### Task requirements
The data should be duplicated exactly, with every word kept as it is.

### Given records

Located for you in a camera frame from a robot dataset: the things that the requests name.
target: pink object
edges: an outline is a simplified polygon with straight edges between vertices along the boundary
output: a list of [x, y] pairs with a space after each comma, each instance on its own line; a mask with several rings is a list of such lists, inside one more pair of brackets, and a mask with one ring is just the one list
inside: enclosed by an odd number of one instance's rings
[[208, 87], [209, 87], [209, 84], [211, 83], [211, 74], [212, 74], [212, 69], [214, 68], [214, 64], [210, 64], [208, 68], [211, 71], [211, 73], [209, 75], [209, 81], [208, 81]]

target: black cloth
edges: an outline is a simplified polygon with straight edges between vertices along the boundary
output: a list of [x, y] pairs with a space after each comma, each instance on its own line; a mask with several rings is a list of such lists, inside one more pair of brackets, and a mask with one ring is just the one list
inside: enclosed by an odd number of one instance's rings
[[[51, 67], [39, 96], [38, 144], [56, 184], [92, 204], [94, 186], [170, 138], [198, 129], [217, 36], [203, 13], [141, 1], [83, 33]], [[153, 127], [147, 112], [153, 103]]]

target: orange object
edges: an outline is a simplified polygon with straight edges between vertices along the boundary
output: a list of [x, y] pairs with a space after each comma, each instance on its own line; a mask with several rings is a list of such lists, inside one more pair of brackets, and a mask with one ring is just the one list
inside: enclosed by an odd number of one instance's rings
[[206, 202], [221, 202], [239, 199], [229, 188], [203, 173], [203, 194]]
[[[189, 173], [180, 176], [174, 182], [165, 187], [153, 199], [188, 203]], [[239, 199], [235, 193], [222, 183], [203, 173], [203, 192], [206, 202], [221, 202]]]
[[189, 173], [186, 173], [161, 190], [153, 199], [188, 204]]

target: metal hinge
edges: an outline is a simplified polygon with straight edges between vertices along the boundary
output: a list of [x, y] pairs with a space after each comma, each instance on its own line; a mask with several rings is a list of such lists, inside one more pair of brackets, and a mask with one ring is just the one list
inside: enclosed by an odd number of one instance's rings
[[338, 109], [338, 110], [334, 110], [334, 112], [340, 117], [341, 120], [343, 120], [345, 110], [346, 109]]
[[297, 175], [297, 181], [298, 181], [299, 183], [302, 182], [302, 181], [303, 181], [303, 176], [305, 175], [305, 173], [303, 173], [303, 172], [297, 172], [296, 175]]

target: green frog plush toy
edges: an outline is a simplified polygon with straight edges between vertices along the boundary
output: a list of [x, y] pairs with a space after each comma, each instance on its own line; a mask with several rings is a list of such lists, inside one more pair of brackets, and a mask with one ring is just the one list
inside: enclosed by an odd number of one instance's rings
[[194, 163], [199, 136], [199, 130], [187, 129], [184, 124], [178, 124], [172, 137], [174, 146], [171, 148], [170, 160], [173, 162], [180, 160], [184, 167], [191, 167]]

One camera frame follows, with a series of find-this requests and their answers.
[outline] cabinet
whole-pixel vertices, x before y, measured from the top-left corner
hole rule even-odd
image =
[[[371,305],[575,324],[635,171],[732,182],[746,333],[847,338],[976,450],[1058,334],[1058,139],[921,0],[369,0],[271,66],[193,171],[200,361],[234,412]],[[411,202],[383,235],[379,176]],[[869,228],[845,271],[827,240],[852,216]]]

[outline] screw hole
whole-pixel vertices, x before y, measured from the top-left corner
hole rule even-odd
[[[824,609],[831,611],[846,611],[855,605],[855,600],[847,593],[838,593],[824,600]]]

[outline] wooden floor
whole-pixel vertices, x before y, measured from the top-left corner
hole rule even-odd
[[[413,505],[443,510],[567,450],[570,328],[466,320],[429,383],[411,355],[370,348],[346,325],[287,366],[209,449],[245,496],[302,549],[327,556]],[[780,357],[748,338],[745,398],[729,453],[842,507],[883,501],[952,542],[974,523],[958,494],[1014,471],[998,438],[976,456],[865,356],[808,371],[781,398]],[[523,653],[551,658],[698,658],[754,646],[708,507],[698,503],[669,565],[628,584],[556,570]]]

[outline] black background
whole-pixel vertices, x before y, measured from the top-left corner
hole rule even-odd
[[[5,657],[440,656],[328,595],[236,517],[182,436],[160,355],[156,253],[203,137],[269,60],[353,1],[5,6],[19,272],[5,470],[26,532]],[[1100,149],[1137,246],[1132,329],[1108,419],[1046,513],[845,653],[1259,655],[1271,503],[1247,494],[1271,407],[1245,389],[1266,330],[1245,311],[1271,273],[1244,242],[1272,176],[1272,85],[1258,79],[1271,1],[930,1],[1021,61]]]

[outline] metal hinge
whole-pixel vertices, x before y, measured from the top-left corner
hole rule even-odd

### The answer
Located for you in a camera frame from a robot dataset: the things that the requests name.
target: pink object
edges: an outline is a simplified polygon with straight edges between vertices along the boundary
output: a list of [x, y] pairs with a space after each comma, each instance on its own line; a mask with several rings is a list of such lists, inside one more pair of brackets, and a mask with one ring is just the one list
inside: enclosed by an odd number of one instance's rings
[[208, 87], [209, 87], [209, 84], [211, 83], [211, 74], [212, 74], [212, 69], [214, 68], [214, 64], [210, 64], [208, 68], [211, 71], [211, 73], [209, 75], [209, 81], [208, 81]]

target: black cloth
edges: an outline is a simplified polygon with straight edges between vertices along the boundary
output: a list of [x, y] pairs with a space after each comma, each instance on its own line; a mask with several rings is a list of such lists, inside one more pair of brackets, and a mask with one ring is just the one list
inside: enclosed by an odd number of one instance's rings
[[[51, 67], [39, 96], [38, 144], [56, 184], [92, 204], [94, 186], [170, 138], [198, 129], [217, 36], [203, 13], [141, 1], [83, 33]], [[153, 127], [147, 112], [153, 103]]]

target: orange object
edges: an outline is a simplified polygon with straight edges between vertices along the boundary
output: a list of [x, y] pairs with a space after each comma, each instance on its own line; a mask with several rings is a list of such lists, inside one more pair of brackets, and a mask with one ring is just the one list
inside: enclosed by an odd number of one instance's rings
[[206, 202], [221, 202], [239, 199], [229, 188], [203, 173], [203, 194]]
[[[189, 173], [180, 176], [174, 182], [165, 187], [153, 199], [188, 203]], [[239, 199], [235, 193], [222, 183], [203, 173], [203, 192], [206, 202], [221, 202]]]
[[189, 173], [186, 173], [161, 190], [153, 199], [188, 204]]

target: metal hinge
edges: an outline is a simplified polygon with straight edges between vertices along the boundary
output: a list of [x, y] pairs with a space after each comma, each instance on its own line; a mask with several rings is a list of such lists, inside one more pair of brackets, and a mask with one ring is just the one list
inside: enclosed by an odd number of one instance's rings
[[338, 109], [338, 110], [334, 110], [334, 112], [340, 117], [341, 120], [343, 120], [345, 110], [346, 109]]
[[297, 175], [297, 181], [298, 181], [299, 183], [302, 182], [302, 181], [303, 181], [303, 176], [305, 175], [305, 173], [303, 173], [303, 172], [297, 172], [296, 175]]

target: green frog plush toy
edges: an outline is a simplified polygon with straight edges between vertices along the boundary
output: a list of [x, y] pairs with a space after each comma, each instance on its own line; a mask with several rings is a list of such lists, inside one more pair of brackets, and a mask with one ring is just the one list
inside: enclosed by an odd number of one instance's rings
[[194, 163], [199, 136], [199, 130], [187, 129], [184, 124], [178, 124], [172, 137], [174, 146], [171, 148], [170, 160], [173, 162], [180, 160], [184, 167], [191, 167]]

One camera frame follows, with a series of find-this requests and their answers.
[outline] cabinet
whole-pixel vertices, x before y, measured from the top-left corner
hole rule even-odd
image =
[[[371,305],[575,324],[635,171],[732,182],[746,333],[847,338],[976,450],[1058,334],[1058,139],[921,0],[369,0],[271,66],[193,171],[200,361],[234,412]],[[411,202],[383,235],[379,176]],[[869,228],[845,271],[827,240],[852,216]]]

[outline] screw hole
whole-pixel vertices, x before y, measured from the top-left corner
hole rule even-odd
[[[824,609],[831,611],[846,611],[855,605],[855,600],[847,593],[838,593],[824,600]]]

[outline] wooden floor
whole-pixel vertices, x before y, measured from the top-left corner
hole rule even-odd
[[[413,505],[443,510],[567,450],[570,328],[466,320],[429,383],[411,355],[370,348],[346,325],[287,366],[209,449],[245,496],[302,549],[327,556]],[[780,357],[748,338],[745,398],[729,453],[842,507],[883,501],[952,542],[974,523],[958,494],[1014,471],[998,438],[976,456],[865,356],[808,371],[781,398]],[[523,653],[551,658],[698,658],[754,646],[708,507],[698,503],[669,565],[628,584],[556,570]]]

[outline] black background
whole-pixel vertices, x before y, measured from the top-left corner
hole rule even-odd
[[[5,657],[440,656],[328,595],[236,517],[182,436],[160,355],[156,253],[203,137],[269,60],[353,1],[5,6],[19,272],[5,470],[26,532]],[[1100,149],[1137,246],[1132,329],[1108,419],[1046,513],[845,653],[1259,655],[1271,503],[1247,494],[1271,407],[1245,389],[1266,330],[1245,311],[1271,273],[1244,242],[1272,176],[1272,85],[1258,79],[1271,1],[930,1],[1021,61]]]

[outline] metal hinge
whole-pixel vertices, x before y, measured from the top-left corner
hole rule even-odd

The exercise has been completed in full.